Thomas Müller, de 35 años, exjugador de 17 temporadas con el Bayern Múnich, debutó ayer con los Vancouver Whitecaps en un partido que terminó 1-1 contra el Houston Dynamo.
Su entrada al campo ocurrió en el minuto 61, recibiendo una ovación atronadora de los 26,031 espectadores presentes en el BC Place. Apenas unos minutos después de ingresar, Müller tuvo una jugada destacada: lanzó un disparo desde el borde del área que terminó siendo invalidado por fuera de juego, esta acción mostró su deseo de influir desde el primer segundo.
Brian White abrió el marcador con un penalti al minuto 6, marcando su 13.º gol de la temporada. En el último minuto, Artur empató para Houston con un remate que superó al portero Takaoka, sellando el marcador final de 1-1.
El club vendió todas las entradas disponibles, generando una atmósfera vibrante y cargada de emoción desde antes del pitazo inicial.
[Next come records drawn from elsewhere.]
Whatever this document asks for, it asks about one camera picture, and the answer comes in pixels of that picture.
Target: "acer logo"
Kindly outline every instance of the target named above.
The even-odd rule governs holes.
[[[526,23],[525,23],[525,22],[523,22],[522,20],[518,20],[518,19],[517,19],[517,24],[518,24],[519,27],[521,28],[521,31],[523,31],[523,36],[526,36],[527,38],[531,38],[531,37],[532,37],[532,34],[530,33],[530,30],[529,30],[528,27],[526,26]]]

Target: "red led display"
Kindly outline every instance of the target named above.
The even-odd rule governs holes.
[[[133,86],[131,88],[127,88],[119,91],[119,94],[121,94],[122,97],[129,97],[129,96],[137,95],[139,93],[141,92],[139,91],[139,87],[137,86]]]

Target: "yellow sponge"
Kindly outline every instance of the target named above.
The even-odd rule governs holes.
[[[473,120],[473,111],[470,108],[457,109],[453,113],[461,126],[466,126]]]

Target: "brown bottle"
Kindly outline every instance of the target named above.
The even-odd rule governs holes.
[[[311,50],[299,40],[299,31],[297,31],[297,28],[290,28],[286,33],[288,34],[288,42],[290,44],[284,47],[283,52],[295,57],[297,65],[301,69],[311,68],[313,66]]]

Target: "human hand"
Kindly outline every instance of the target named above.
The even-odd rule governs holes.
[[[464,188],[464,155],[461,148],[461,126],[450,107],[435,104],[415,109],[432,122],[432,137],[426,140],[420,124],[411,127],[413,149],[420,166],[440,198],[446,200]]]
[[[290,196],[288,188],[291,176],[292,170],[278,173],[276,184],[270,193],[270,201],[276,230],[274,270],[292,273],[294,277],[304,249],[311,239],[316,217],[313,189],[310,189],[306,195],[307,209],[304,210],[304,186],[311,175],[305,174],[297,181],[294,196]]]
Los Whitecaps dominaron ligeramente los disparos (15-11) y también llevaron la ventaja en los intentos a portería (3-2).
Este debut no solo marcó la llegada de una superestrella a Vancouver, sino que también simbolizó un antes y un después para el club. La presencia de Müller trae una inyección de experiencia, prestigio e ilusión para lo que resta de la temporada.
El debut de Thomas Müller con los Whitecaps fue mucho más que un simple ingreso al campo: fue un evento cargado de emoción y expectativas. Aunque el partido culminó en empate, su irrupción, las ovaciones del público, y su estilo característico dejaron una impresión imborrable en todos los presentes. Cada pase, cada movimiento suyo fue observado atento, con la esperanza de que esta nueva etapa lleve al club a pelear por grandes logros.